24 思い出話
オリヴィアの勧誘があった後は、静かに古時計の修理が進んだ。
朝から作業を進めていたシクロは――昼前には、もう大半の修理を終えていた。
その後は動作確認をしながら、細かな修正。
シクロの記憶にある古時計の構造が完璧なものではない以上、必要な工程であった。
そうして――昼を過ぎて一時間ほど。
「――完了しました、オリヴィア様」
ついに、古時計は修理が完了する。
複雑な機構により、六面に配置されたそれぞれの異なる時計と、天頂に備わる天象儀――太陽と月の動きを示す模型が動き出した。
「……オリヴィア様?」
オリヴィアから返事が無いことを疑問に思い、再度呼びかけるシクロ。
そしてよく様子を伺ってみれば――オリヴィアの瞳から、じわり、と涙が溢れつつあった。
「またこの時計が、動く姿を見られるのね」
言って、満足げに頷くと、涙が零れ落ちた。
「お役に立てたようで何よりです」
オリヴィアの反応を見て、シクロは満足げに笑みを浮かべるのであった。
その後、古時計の稼働する様子を見守りながら、オリヴィアが思い出を語る。
「まだ私が若かった頃――ハインブルグ王国に嫁ぐ前。

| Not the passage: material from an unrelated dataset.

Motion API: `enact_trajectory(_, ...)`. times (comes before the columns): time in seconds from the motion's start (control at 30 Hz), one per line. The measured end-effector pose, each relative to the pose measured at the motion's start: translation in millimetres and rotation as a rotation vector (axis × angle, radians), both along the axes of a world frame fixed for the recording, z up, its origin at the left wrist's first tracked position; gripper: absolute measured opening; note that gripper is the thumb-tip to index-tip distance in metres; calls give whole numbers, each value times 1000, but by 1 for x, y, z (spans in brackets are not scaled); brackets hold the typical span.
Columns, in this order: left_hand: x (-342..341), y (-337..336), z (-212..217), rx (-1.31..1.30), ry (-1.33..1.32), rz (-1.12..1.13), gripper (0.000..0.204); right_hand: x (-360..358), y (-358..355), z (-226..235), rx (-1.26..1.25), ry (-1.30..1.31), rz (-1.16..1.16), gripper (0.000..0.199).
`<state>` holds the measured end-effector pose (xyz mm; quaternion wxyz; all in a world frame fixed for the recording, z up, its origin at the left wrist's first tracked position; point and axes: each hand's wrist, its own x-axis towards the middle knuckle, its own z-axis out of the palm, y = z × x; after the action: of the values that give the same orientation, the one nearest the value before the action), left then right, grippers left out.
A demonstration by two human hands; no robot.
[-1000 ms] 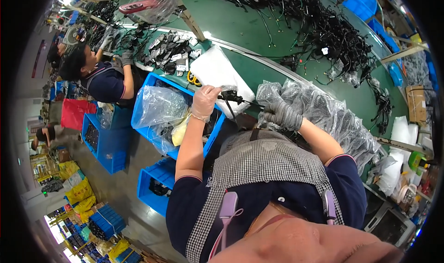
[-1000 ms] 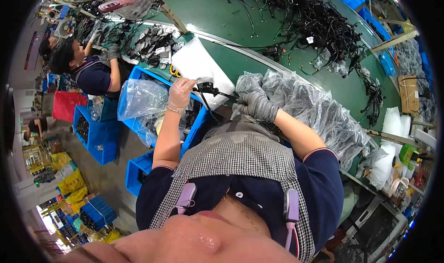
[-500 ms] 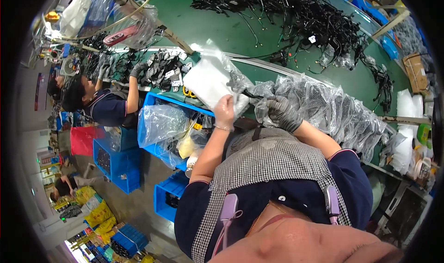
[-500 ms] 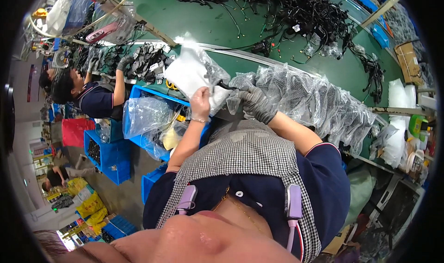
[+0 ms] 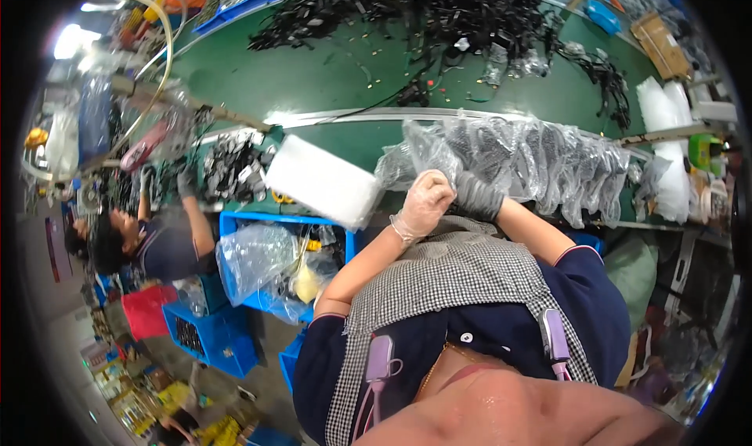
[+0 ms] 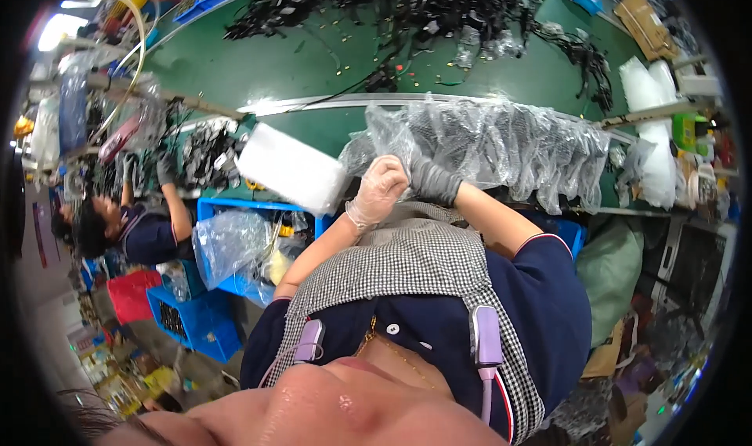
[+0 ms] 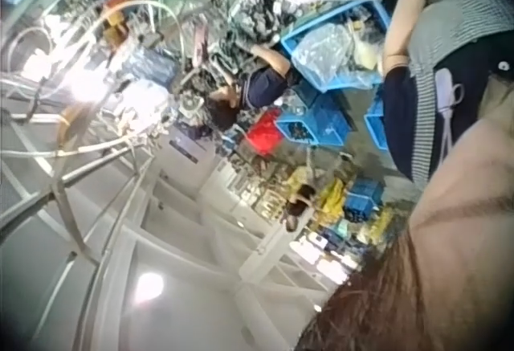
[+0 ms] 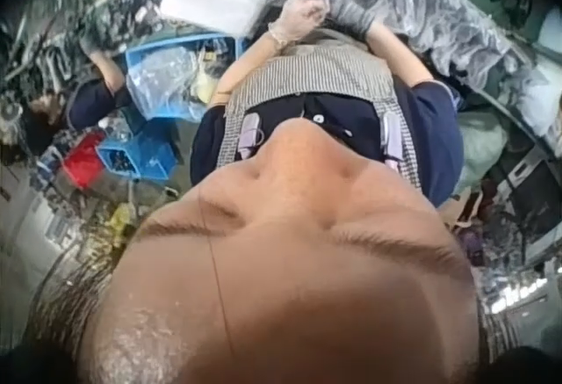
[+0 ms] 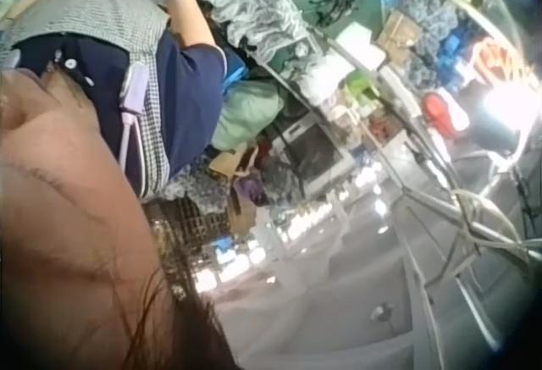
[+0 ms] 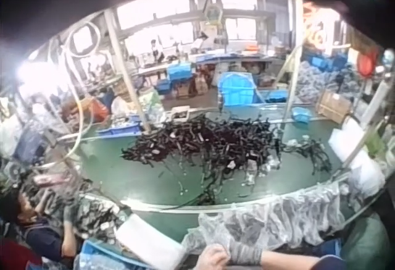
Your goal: Packaging cable harnesses into plastic bags and placing them into sorting bins.
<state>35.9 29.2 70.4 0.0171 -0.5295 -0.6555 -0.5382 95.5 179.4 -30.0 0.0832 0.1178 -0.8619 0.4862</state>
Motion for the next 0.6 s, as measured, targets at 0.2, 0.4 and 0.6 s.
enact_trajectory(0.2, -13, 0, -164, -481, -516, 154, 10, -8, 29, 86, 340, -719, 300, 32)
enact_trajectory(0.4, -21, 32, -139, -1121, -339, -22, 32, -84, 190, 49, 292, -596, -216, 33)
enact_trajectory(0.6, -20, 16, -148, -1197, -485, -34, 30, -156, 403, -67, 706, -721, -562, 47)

私の故郷が都市国家としてまだ名前を残していた頃ね。実はけっこう、おてんば娘だったのよ」
「そうだったんですか?」
現在のオリヴィアの、落ち着いた様子からは想像もできない話であった。
「ええ。故郷では姫騎士なんて呼ばれて……民を守る為に魔物を追いかけ、馬に乗って草原を駆け回っていたわ」
「ちょっと、驚きですね」
予想以上のおてんばっぷりに、シクロも唖然とする。
「意外でしょう? でも、前線で魔物と戦ってくれるお姫様だから、民には慕われていたの。――だからハインブルグへ輿入れする時に、国一番の技術者が、この時計を贈ってくれたの」
「……そういえば、どうして時計を祝いの品に?」
なぜこの時計が祝いの品としてオリヴィアに送られたのか。その由来が気になり、シクロが問う。

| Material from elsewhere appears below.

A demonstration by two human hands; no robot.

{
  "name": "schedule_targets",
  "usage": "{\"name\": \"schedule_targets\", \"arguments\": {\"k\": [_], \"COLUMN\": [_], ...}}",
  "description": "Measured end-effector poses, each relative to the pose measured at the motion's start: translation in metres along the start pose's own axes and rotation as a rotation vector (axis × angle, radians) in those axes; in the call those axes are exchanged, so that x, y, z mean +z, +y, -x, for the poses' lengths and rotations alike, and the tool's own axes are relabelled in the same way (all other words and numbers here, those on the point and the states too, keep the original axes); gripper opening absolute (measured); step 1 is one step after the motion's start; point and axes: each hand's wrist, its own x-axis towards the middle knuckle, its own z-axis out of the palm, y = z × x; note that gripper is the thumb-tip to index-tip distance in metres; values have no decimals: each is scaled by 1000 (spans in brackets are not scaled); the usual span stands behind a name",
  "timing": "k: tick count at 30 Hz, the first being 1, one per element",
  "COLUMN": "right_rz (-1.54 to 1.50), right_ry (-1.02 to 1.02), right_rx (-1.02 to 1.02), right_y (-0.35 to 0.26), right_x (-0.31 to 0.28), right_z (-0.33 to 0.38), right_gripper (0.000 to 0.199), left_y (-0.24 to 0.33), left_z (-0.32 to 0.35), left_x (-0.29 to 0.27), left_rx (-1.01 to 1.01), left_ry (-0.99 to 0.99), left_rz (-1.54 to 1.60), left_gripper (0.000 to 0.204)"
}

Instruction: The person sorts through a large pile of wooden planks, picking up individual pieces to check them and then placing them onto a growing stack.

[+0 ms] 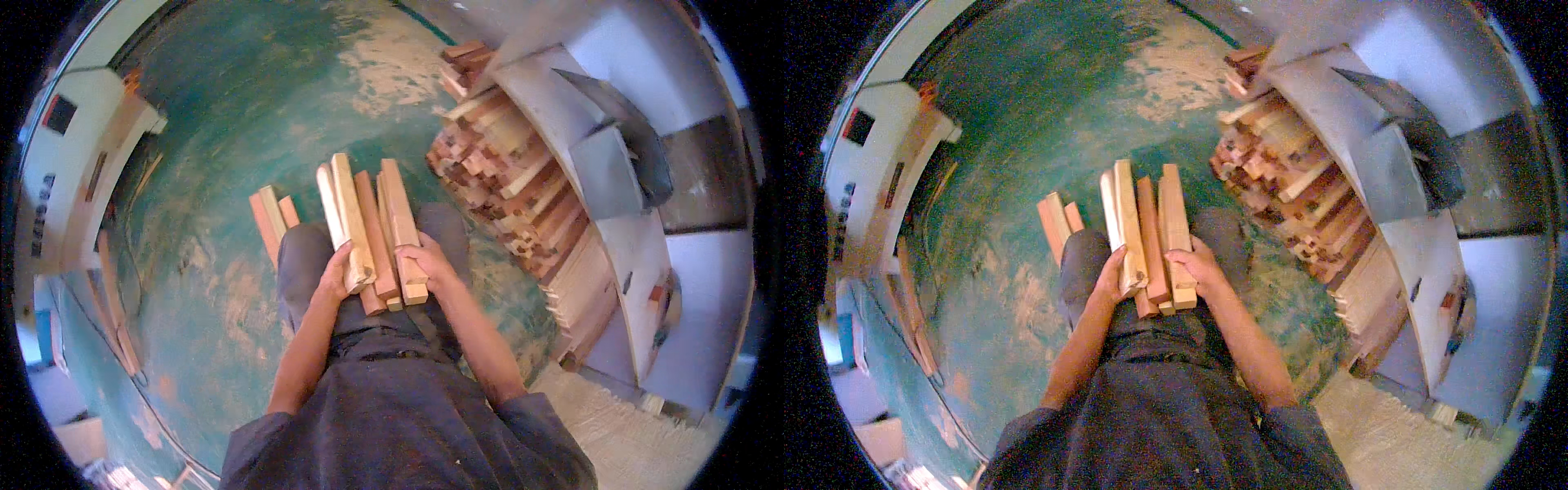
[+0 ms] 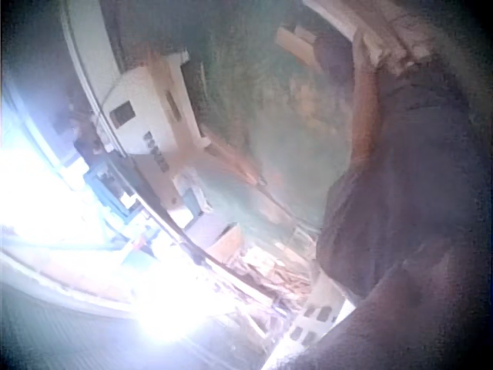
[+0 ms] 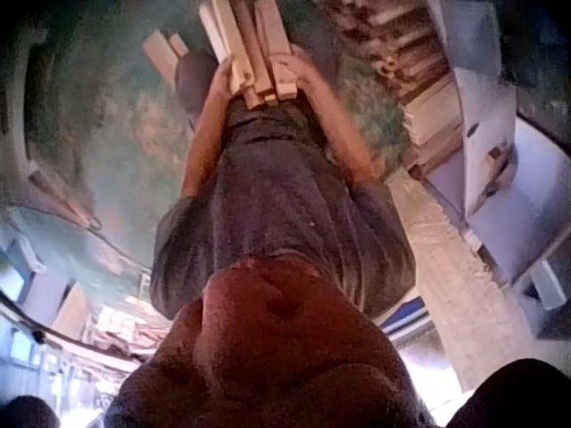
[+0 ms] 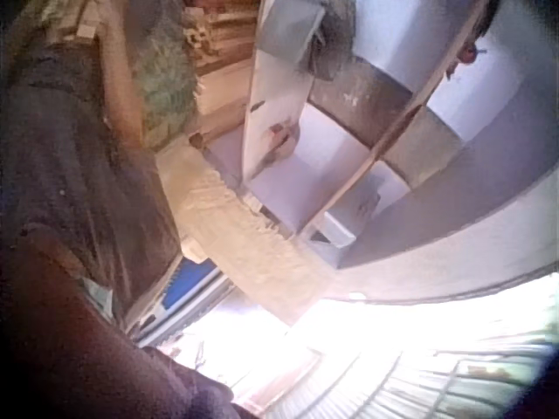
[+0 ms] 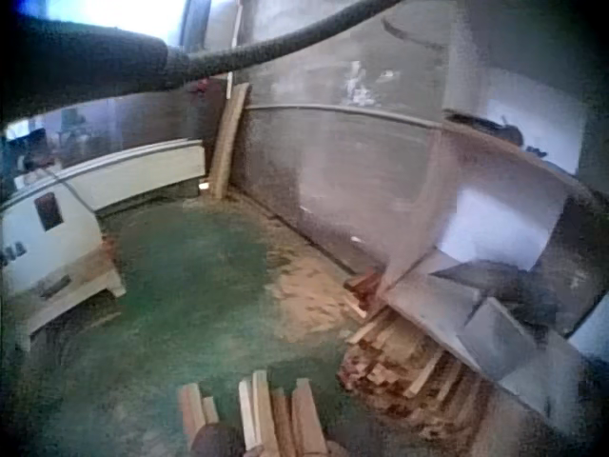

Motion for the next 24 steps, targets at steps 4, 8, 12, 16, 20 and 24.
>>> {"name": "schedule_targets", "arguments": {"k": [4, 8, 12, 16, 20, 24], "right_rz": [25, 142, 457, 634, 663, 574], "right_ry": [23, 111, 336, 589, 825, 966], "right_rx": [-33, -119, -329, -494, -513, -467], "right_y": [-8, -30, -17, 14, 43, 41], "right_x": [-6, -33, -88, -117, -123, -131], "right_z": [9, 67, 136, 187, 207, 193], "right_gripper": [48, 60, 67, 67, 65, 64], "left_y": [-1, 5, 3, 6, 5, 4], "left_z": [-3, 5, -5, 8, 9, 9], "left_x": [-19, -11, -25, -7, -16, -11], "left_rx": [43, 20, 37, 40, 64, 45], "left_ry": [-18, 41, 61, 73, 97, 98], "left_rz": [-17, 26, -36, -52, -45, -2], "left_gripper": [48, 44, 44, 48, 50, 49]}}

「万年先でも動いて使われる時計なら、いつまでも私と共に時を刻んでゆくことになるでしょう? だからこの時計を民からの祝いの品として贈ることで、いつまでも故郷が、民が、どれだけ離れていても、同じ時を刻み、思い続けてくれていると伝えたかったそうよ」
「素敵な理由ですね」
「ええ。辛い時、悲しい時も……この時計が共にあったから乗り越えられたの」
言いながら、オリヴィアは古時計を優しく撫でた。
「故郷のために草原を駆け回った日々。民の感謝の声と笑顔。今でも思い返すわ。青々とした草木の匂い。難しいことなんて無かった……ただ魔物を討伐するだけで守れる幸せがあると実感出来た。仲間と言える冒険者や、騎士達も居たわ」
そして、寂しげな笑顔を浮かべつつ言う。
「あれが――私の青春だった」
言って、オリヴィアはそっと古時計から離れ、シクロに向き直る。
「さあ、これでシクロさんの仕事は終わり。報酬を渡さなくてはね?」
しかし、オリヴィアの言葉にシクロは反応せず、何やら考え込んでいる様子。
「シクロさん?」
「……オリヴィアさん。提案があります」
そしてシクロは、オリヴィアの想像もしていなかった言葉を投げかける。
「一緒に――冒険に行きませんか?」
それは、あまりにも魅力的で、かつ身勝手な提案であった。